What you will do:
In the data, find each line where the word "frame" appears and list that line.

Data records:

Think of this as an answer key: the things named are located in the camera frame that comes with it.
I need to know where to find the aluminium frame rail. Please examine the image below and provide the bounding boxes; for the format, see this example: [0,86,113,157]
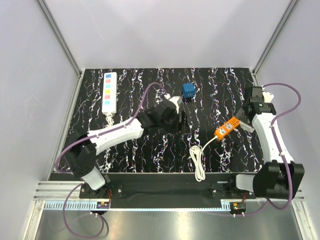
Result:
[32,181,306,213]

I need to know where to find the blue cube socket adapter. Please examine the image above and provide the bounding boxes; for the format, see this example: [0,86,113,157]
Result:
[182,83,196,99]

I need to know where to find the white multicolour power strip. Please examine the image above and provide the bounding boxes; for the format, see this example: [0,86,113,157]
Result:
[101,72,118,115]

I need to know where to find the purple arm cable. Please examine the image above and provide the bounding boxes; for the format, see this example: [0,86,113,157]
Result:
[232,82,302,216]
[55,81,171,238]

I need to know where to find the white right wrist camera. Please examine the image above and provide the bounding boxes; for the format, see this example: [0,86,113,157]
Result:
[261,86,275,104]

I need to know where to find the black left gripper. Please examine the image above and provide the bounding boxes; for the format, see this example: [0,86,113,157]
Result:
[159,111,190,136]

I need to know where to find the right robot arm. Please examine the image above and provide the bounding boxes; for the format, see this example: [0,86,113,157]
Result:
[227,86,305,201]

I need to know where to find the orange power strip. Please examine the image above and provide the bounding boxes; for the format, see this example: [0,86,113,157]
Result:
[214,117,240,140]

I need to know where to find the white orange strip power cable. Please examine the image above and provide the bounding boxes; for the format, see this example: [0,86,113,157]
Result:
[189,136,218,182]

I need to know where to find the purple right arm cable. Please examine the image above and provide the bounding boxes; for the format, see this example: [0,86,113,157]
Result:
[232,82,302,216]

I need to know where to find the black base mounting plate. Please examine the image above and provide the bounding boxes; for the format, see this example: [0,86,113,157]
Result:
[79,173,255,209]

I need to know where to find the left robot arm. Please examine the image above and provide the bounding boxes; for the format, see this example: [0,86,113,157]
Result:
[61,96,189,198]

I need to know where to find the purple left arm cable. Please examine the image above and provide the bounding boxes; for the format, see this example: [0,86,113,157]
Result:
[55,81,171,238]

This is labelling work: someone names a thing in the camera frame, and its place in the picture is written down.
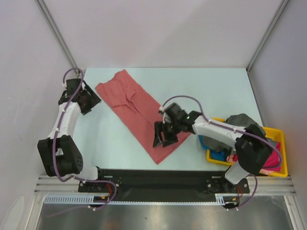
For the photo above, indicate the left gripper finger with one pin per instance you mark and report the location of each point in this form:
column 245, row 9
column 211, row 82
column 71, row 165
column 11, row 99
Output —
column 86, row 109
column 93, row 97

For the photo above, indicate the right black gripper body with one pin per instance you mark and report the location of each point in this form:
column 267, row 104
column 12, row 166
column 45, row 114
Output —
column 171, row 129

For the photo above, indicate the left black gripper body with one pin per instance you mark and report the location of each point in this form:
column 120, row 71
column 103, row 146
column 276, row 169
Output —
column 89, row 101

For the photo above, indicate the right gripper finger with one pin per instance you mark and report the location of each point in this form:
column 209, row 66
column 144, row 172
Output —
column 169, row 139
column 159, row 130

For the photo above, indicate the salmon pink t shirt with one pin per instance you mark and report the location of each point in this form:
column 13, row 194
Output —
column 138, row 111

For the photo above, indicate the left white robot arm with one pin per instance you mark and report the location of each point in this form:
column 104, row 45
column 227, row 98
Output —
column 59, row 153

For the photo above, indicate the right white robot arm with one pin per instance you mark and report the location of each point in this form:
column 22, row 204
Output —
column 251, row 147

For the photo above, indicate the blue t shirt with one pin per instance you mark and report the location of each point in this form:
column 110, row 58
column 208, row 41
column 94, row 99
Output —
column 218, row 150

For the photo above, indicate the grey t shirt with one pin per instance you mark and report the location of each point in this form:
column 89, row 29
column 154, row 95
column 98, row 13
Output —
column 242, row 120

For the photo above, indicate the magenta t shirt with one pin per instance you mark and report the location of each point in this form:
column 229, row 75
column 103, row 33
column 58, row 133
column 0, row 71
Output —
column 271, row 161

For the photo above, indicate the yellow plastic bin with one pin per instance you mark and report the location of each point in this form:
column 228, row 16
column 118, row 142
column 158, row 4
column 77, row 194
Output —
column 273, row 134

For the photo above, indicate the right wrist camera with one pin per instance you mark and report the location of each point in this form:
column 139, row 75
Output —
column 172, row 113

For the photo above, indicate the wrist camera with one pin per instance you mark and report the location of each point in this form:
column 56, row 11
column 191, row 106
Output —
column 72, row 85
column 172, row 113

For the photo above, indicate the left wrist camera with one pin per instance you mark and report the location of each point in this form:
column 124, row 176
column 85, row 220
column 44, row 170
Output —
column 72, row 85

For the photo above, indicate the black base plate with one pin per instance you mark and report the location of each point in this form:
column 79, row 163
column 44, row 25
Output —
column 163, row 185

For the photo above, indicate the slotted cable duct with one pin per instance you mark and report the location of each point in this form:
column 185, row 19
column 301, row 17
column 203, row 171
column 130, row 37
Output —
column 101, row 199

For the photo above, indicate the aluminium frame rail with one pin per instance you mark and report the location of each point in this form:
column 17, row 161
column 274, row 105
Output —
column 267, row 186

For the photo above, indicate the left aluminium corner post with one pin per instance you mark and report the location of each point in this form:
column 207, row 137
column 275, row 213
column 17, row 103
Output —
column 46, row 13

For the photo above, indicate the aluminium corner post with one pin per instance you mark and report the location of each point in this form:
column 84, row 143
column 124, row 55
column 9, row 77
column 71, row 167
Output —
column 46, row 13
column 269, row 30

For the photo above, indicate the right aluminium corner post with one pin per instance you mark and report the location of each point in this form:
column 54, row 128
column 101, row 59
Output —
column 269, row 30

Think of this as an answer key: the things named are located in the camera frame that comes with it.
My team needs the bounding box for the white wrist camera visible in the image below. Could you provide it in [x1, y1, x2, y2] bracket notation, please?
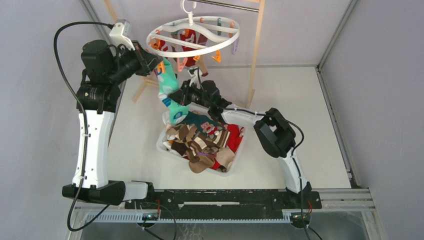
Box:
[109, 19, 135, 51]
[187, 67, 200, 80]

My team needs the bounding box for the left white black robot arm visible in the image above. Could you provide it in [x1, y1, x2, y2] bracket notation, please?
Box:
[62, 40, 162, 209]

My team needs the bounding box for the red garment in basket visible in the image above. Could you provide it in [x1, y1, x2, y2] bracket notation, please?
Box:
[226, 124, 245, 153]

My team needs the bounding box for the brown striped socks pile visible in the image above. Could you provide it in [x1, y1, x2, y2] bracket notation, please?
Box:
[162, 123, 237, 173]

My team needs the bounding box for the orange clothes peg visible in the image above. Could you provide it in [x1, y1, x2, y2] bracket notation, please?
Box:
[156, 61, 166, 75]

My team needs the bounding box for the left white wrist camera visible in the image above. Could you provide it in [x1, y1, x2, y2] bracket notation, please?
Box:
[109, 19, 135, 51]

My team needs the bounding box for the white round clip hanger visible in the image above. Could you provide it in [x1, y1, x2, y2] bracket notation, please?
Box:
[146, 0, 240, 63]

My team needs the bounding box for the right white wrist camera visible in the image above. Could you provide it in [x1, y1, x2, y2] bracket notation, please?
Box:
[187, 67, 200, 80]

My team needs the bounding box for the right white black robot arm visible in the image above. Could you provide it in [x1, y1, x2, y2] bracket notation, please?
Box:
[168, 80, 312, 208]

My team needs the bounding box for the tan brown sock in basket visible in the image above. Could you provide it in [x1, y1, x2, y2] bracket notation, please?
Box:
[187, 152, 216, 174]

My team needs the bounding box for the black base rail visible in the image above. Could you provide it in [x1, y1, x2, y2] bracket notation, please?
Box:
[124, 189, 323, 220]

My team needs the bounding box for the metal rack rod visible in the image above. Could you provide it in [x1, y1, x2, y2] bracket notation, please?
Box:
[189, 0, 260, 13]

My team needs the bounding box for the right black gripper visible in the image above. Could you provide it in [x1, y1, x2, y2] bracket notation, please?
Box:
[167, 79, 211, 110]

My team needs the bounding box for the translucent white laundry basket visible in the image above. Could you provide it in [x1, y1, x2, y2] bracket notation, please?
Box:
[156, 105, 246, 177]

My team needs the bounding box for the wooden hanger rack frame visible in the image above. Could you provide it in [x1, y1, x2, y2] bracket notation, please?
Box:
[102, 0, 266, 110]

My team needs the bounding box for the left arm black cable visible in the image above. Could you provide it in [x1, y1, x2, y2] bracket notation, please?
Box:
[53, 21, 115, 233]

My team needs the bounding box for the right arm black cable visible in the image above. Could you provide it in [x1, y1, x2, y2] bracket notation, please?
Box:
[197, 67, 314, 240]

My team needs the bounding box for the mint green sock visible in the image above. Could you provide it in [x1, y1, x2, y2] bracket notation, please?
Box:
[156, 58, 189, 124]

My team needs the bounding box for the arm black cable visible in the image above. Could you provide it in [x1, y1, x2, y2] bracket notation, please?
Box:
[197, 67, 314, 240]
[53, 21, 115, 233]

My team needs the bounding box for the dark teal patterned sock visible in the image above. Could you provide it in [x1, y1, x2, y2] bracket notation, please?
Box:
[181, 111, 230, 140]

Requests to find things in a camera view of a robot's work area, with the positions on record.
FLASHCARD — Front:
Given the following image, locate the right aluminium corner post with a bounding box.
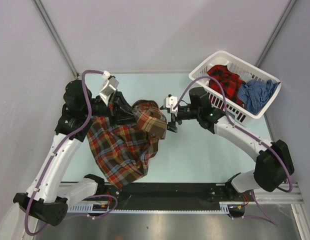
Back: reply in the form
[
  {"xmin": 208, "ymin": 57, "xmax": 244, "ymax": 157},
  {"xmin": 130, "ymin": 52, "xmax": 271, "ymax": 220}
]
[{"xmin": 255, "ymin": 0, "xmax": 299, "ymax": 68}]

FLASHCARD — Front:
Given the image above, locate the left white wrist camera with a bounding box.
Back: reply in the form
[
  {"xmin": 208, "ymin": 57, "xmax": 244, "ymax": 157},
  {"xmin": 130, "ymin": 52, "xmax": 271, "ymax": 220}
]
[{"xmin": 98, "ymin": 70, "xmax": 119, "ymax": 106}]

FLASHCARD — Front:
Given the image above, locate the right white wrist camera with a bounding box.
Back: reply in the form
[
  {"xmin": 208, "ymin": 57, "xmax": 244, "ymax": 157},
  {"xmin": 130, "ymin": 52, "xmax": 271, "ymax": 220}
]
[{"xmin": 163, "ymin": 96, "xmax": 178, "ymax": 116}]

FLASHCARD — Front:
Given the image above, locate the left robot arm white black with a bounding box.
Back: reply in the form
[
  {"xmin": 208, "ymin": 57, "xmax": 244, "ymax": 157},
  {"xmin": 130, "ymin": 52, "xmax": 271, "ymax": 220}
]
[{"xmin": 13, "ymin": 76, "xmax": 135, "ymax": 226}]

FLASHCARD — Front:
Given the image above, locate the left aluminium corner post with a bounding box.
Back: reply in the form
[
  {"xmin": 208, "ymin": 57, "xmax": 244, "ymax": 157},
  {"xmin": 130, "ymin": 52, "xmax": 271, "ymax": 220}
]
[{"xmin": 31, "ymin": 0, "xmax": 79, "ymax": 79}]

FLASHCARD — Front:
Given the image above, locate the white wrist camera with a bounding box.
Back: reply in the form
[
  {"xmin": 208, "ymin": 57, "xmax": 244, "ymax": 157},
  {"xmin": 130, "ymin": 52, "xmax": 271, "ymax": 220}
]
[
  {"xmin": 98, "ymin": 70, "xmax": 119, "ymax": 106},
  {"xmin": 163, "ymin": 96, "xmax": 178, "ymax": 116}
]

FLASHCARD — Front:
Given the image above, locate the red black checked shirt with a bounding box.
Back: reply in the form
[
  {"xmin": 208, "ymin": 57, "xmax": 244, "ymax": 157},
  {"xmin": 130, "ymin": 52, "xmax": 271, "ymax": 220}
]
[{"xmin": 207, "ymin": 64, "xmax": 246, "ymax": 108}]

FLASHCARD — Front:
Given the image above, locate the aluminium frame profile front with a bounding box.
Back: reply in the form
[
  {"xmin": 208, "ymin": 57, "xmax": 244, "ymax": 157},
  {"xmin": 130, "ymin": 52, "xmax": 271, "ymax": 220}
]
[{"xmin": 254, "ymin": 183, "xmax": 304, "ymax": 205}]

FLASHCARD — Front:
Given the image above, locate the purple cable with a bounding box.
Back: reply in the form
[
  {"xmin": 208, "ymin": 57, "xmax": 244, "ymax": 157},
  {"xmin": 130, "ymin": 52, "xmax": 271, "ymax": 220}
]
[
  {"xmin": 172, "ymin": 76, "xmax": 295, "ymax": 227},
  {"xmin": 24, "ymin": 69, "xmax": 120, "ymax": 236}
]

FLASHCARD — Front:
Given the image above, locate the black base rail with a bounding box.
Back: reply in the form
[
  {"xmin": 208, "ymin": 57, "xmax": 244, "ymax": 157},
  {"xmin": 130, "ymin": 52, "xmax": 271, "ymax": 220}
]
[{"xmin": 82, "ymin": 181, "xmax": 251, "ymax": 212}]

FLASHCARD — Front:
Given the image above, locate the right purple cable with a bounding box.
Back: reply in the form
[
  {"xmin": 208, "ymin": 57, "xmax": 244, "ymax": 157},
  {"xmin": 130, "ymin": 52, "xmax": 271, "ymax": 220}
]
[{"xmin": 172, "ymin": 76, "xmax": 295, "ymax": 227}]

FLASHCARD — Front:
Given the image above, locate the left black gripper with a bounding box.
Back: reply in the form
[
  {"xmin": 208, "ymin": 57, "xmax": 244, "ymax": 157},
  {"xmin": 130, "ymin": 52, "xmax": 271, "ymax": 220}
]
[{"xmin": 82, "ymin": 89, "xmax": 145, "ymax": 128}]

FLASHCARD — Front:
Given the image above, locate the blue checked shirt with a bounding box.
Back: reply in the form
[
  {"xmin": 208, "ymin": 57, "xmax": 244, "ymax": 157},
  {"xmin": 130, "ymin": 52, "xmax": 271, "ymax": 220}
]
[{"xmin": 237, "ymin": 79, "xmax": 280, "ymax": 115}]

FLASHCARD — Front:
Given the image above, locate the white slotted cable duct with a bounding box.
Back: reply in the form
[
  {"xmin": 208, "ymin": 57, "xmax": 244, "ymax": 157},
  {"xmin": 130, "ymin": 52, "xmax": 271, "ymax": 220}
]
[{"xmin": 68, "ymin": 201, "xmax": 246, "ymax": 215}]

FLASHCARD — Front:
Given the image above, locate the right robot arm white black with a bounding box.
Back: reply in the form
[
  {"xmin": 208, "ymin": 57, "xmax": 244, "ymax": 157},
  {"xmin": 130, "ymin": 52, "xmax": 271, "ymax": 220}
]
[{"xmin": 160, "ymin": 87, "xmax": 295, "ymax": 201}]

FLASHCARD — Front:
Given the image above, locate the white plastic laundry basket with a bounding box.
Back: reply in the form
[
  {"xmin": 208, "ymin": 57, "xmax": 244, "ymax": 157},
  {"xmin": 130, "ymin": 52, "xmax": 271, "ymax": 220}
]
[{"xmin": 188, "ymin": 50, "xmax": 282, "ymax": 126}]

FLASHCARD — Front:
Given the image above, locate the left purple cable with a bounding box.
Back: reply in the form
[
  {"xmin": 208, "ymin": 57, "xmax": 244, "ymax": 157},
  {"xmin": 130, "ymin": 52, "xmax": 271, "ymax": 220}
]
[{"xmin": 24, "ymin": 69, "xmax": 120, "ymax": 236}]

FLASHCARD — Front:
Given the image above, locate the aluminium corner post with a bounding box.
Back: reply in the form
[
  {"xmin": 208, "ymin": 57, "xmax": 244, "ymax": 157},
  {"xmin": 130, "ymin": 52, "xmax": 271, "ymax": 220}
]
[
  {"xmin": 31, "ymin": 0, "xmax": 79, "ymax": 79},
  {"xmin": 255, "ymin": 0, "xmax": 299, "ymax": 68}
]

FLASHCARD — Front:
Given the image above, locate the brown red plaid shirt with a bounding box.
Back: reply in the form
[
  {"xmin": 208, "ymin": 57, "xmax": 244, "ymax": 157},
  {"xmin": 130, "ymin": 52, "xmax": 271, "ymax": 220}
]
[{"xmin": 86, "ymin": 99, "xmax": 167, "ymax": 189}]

Solution to this task:
Think of this as an answer key: the things named are located in the camera frame that comes with it.
I need to know where to find the aluminium frame rail. Please examine the image below and provide the bounding boxes; for the format, see this example: [0,86,113,157]
This is labelling work: someone names a thing in the camera frame, and its place in the picture is written down.
For the photo above, indicate the aluminium frame rail with one pin per instance you mark and report the location of each point in this form:
Think of this as an answer key: the things named are located in the camera frame that comes with it.
My team needs the bounding box for the wooden hanger rack frame visible in the image above. Could you provide it in [x1, y1, x2, y2] bracket notation, please?
Given the image above, locate the aluminium frame profile front with a bounding box.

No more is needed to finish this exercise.